USC, which plans to appeal some of the football-related penalties, released details later Thursday of its defense arguments. The school believes the NCAA discovered only two flimsy connections between USC and the extra benefits provided by outside parties, resulting in the damaging finding of a lack of institutional control, which led to harsh sanctions.
The NCAA cited a 2 -minute phone call in January 2006 between fledgling marketer Lloyd Lake, who allegedly provided many of Bush's illegal benefits and USC assistant coach Todd McNair, who said he couldn't remember the call. The NCAA also believed Bush's $8-an-hour internship with sports marketer Michael Ornstein -- which was approved by the NCAA at the time, the school says -- constituted illegal benefits and erroneously classified Ornstein as a booster.
With no resolution of any appeal expected until next spring at the earliest, an appeal won't help many of the current Trojans.
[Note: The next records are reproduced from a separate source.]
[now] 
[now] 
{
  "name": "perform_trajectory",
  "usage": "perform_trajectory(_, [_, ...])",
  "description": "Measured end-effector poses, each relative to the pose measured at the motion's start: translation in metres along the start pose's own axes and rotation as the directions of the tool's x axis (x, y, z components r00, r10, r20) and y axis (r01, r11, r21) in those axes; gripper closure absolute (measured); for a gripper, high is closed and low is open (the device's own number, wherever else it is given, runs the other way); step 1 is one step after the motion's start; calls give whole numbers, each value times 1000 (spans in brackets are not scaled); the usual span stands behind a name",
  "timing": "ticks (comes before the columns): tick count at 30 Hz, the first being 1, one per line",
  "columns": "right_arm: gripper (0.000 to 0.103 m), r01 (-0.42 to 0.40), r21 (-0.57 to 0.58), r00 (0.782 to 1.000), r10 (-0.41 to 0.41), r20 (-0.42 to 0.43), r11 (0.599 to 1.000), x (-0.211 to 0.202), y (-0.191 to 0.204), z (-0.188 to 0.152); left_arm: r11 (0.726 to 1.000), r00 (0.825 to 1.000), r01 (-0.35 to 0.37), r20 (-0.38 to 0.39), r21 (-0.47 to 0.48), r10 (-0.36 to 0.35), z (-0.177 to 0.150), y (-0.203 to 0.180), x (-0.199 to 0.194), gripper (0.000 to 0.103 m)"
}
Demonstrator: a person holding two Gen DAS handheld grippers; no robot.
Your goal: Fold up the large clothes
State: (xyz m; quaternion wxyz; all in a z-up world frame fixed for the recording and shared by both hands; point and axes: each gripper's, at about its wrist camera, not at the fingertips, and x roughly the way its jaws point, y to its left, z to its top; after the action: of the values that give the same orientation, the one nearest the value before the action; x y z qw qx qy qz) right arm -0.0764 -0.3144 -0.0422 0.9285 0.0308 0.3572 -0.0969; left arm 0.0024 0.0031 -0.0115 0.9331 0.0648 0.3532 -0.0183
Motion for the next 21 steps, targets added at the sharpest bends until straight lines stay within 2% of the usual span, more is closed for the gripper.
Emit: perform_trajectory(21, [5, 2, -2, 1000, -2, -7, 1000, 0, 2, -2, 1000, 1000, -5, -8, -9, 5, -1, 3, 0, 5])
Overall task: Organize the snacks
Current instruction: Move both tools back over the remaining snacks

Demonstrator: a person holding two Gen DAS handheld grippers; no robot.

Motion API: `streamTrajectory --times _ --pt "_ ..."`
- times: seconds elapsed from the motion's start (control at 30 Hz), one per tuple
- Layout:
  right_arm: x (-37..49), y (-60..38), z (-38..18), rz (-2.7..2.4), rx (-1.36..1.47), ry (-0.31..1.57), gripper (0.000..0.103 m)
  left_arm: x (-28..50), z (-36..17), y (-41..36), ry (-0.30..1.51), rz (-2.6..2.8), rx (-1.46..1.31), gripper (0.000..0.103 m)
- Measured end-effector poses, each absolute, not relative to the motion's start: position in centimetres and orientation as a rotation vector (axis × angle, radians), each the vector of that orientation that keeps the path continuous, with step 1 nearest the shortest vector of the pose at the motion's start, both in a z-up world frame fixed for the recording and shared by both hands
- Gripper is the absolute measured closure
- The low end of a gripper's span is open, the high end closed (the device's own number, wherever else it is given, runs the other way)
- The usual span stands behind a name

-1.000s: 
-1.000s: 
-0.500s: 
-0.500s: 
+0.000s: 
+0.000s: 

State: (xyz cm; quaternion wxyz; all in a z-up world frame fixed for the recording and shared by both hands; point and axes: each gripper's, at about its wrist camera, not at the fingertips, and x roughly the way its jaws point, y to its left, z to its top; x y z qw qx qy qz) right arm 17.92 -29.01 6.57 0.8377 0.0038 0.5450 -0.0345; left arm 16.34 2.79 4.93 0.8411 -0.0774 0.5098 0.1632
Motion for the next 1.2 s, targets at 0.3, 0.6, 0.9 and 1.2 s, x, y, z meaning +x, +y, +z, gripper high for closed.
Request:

"It does stink to possibly not play in a bowl game," said USC quarterback Matt Barkley, a freshman starter last season. "But at the same time, I came here to get a degree from one of the best universities in the country and to win football games. If we play 13 instead of 14, then we're going to try to win all 13 of those."
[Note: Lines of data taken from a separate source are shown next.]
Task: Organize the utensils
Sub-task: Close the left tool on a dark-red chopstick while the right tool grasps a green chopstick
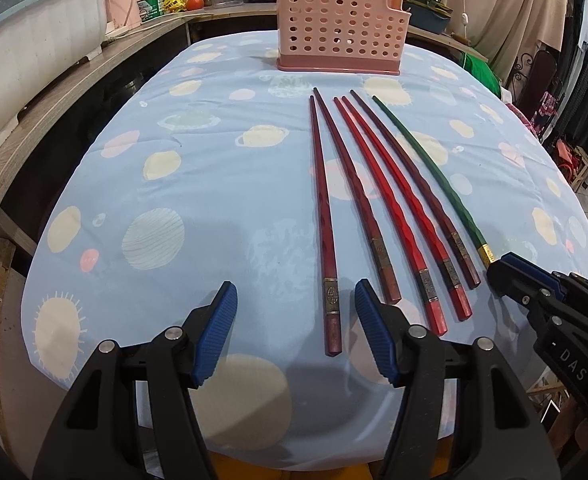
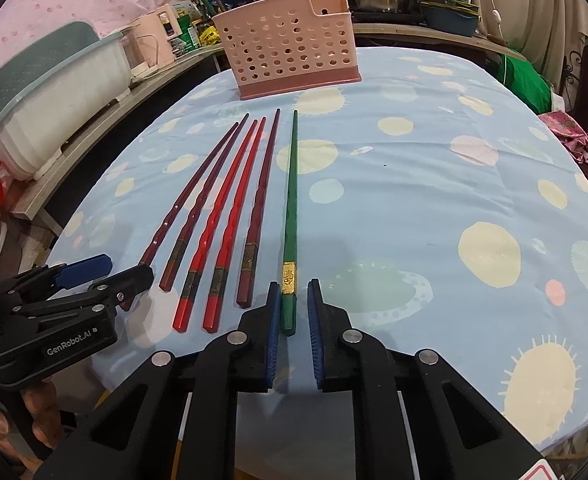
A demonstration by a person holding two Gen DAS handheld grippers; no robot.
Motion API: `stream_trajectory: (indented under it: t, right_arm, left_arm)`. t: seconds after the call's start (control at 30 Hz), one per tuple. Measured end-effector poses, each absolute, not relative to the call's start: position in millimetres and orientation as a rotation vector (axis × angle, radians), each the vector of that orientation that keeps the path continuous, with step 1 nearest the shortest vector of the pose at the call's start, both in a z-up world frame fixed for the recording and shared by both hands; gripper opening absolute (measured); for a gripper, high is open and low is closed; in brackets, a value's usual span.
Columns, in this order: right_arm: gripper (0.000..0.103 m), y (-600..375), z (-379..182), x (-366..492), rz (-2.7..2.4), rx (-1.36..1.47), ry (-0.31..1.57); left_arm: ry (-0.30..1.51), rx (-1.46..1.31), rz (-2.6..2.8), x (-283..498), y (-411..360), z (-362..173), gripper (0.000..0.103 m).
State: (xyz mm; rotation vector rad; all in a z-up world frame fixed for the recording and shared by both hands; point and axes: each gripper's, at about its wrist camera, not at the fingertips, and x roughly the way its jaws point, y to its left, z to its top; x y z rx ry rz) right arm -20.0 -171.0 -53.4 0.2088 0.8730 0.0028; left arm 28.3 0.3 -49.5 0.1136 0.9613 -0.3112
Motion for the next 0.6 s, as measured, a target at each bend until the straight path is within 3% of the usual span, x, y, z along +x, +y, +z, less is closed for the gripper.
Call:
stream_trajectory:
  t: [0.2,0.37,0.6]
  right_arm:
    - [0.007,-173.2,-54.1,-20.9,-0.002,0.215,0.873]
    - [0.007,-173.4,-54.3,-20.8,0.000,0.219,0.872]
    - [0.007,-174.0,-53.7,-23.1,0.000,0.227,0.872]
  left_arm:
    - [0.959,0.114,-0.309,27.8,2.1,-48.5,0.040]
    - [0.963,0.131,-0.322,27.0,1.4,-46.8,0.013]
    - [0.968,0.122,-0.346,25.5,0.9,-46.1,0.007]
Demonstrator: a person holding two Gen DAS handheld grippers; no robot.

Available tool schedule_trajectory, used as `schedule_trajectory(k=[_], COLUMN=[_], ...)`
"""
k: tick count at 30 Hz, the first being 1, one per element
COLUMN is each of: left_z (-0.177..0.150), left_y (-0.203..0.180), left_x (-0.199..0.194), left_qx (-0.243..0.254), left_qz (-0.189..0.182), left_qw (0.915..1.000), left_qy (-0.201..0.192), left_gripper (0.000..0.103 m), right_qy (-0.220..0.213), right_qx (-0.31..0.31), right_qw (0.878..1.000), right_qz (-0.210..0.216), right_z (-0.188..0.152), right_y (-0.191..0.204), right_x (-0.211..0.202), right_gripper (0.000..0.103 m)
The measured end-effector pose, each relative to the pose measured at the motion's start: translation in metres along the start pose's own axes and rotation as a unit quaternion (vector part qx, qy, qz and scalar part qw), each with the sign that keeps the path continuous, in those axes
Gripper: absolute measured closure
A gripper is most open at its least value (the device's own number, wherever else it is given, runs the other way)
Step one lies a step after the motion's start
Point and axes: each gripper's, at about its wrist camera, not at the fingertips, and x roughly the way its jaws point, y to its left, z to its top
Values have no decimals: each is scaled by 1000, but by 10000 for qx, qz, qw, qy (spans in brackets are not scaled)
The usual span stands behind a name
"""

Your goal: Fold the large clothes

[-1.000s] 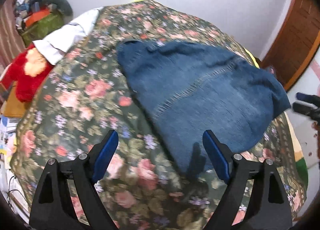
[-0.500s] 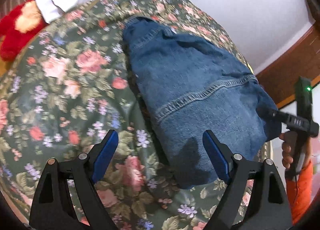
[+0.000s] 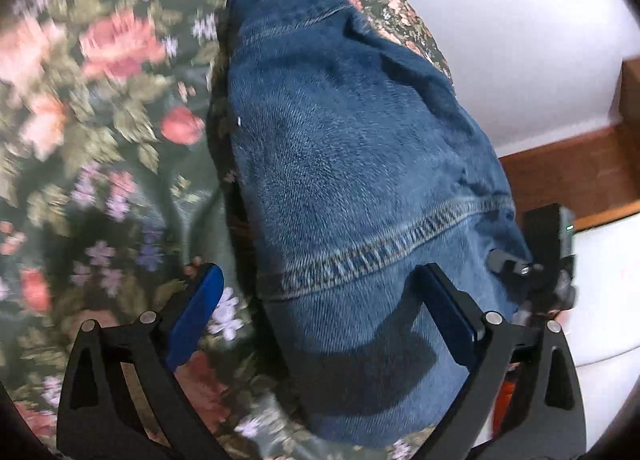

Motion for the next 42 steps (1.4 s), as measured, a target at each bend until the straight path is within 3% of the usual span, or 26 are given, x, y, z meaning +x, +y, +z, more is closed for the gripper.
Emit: schedule_trajectory(k=[8,11,14,20,24,36,42], left_z=[20,23,24,13,5,-17,-11], left_y=[2,-2,-8,-45,-59,-70,-64], left_x=[35,40,36,0,-29,-129,-161], left_qx=[-267,-202,-129,696,986,1433,1636], left_qz=[-621,-571,-470,73,90,-166,-128], left_qw=[9976,9981,9988,9968,9936,9830,9765], left_qy=[156,77,-5,-384,-550,-1135,-1398], left_gripper=[2,2,10,28,35,38,38], right_qy=[9,-47,-137,-268,-322,-939,-1221], right_qx=[-55,63,29,109,46,-574,-769], right_qw=[9999,9998,9998,9993,9993,9939,9895], right_qz=[128,199,152,224,164,-18,-17], right_z=[15,16,10,-15,-29,-62,-78], right_y=[5,3,7,19,36,134,179], right_x=[19,19,16,1,-11,-65,-69], right_gripper=[0,0,11,28,33,36,36])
The NCAA took no further action against the men's basketball team, which had already banned itself from postseason play last spring and vacated its wins from Mayo's season. Floyd, now coaching at UTEP, resigned from USC last June, shortly after he was accused of giving cash to a middleman who helped steer Mayo to USC.
"As Coach has wanted to say publicly for a long time, 'It didn't happen,'" Floyd attorney Jim Darnell said in a statement.
The bowl ban is the most damaging to Kiffin, who will have to ratchet up his formidable recruiting skills to entice players with no hope of postseason play before 2012. USC also will lose 10 scholarships annually from 2011-13, but Kiffin believes he'll still land a large share of the nation's top talent.
"I don't think it's going to have an impact on recruiting," said Kiffin, who doesn't plan to sign additional players this year before the scholarship sanctions take effect. "We've talked to a lot of people, from our team to our signees to recruits, and we do not feel the impact at all, because USC is still USC. We're still going to play an extremely high level of football. They'll still get a great education as they come to USC."
The women's tennis team also was cited in the report for unauthorized phone calls made by a former player, but the NCAA accepted USC's earlier elimination of its wins between November 2006 and May 2009.
The football team barely avoided further punishment that would have removed one of the sport's most popular teams from television. The committee discussed a TV ban, but decided the penalties handed down "adequately respond to the nature of violations and the level of institutional responsibility."
USC is the first Football Bowl Subdivision school to be banned from postseason play since Alabama served a two-year ban ending in 2003. The NCAA issued no bowl bans during the tenure of late president Myles Brand, but the NCAA reportedly regained interest in the punishment over the past year.
The NCAA condemned McNair's professed ignorance of Bush's dealings with sports marketers Lake and Michael Michaels. Each sued Bush in attempts to recoup nearly $300,000 in cash and gifts they say were accepted by Bush's family during his career with the Trojans while they attempted to sign him as their company's first client.
"I know they did a very, very thorough investigation," said Brian Watkins, a San Diego attorney who represented Lake in a lawsuit against Bush. "It surely wasn't a rush to justice."
Watkins said he spoke with Lake after the sanctions were announced.
"He was sad. He wished that wouldn't have happened," Watkins said.